表紙を見ると確かに小学生向けの理科事典や生物図鑑と書いてあったがどうやら目当ての物とは違うらしい。
学習関連の書架を手分けして探すついでに、神崎先生に借りているやつもちょうど読み終わるので自分用に3冊程小説を選んだ。
教室を管理している先生によると、置いてある本は申請すれば二週間は部屋に持ち帰ってもいいらしい。
目的の品も見つかったので、俺達はテーブルまで移動した。
子供が読んでいたのは天体図鑑で星に関する本を探していたようだ。
「…友達いないやつだとでも思った?」
教室の周りを見渡してみると男子はボードゲーム、女子は工作や塗り絵などそれぞれグループで遊んでいるのが視界に入る。

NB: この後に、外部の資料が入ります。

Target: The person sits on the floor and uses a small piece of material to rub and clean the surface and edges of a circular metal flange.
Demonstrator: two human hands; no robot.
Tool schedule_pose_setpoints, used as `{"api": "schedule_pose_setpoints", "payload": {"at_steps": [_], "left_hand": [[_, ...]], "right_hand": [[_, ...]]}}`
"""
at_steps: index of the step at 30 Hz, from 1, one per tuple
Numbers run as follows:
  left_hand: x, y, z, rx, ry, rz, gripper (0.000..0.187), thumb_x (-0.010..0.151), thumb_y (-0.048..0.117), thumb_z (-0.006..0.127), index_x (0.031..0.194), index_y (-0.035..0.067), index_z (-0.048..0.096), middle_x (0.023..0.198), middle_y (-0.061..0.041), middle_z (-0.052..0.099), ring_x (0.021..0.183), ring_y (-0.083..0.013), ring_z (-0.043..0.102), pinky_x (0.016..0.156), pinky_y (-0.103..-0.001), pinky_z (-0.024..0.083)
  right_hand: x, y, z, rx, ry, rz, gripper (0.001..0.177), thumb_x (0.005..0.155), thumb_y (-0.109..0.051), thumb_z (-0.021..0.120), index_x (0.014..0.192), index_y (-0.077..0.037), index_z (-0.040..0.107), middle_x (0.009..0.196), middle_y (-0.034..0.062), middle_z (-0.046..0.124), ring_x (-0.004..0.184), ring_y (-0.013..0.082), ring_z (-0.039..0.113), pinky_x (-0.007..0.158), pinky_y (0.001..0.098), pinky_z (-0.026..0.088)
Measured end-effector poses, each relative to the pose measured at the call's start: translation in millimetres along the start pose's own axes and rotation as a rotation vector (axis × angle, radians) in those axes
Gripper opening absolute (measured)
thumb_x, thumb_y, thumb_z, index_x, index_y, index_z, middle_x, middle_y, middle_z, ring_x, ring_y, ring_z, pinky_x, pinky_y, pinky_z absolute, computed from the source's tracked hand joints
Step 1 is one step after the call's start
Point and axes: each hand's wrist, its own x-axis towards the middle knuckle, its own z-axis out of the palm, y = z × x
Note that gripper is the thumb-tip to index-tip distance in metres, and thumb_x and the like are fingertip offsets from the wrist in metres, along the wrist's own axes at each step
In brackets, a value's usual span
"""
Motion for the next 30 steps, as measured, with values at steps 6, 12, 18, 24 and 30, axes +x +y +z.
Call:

おそらくこの子は一人が気楽だと感じるタイプなのだろう。
「俺も中学の時は一人でいたことの方が多いし、別にいいんじゃないか?」
家庭の経済事情を理由に遠出や金を使うような遊びを断っていたら、空気の読めないやつというレッテルを張られたことがある。
クラスで何か出し物をやるとなった時も結局周りの雰囲気に同調しきゃいけなくなったり、気を使ったりするのが面倒になりそれ以来大人数での行動が苦手になった。
不意にこの子と自身の過去の姿が重なる。
少年は『葵』と名乗った。華奢な体つきで年は11歳、小5にしてはやや小柄だ。
「皆、おれのこと変なやつって言うけど、お兄さんは違うの?」
冷めたような目の中に見える純粋な眼差し、自分と似ているからか、俺は葵に興味をもった。
少しのきっかけが案外自分の世界を変えてくれる。
あの人がそう教えてくれたのだから。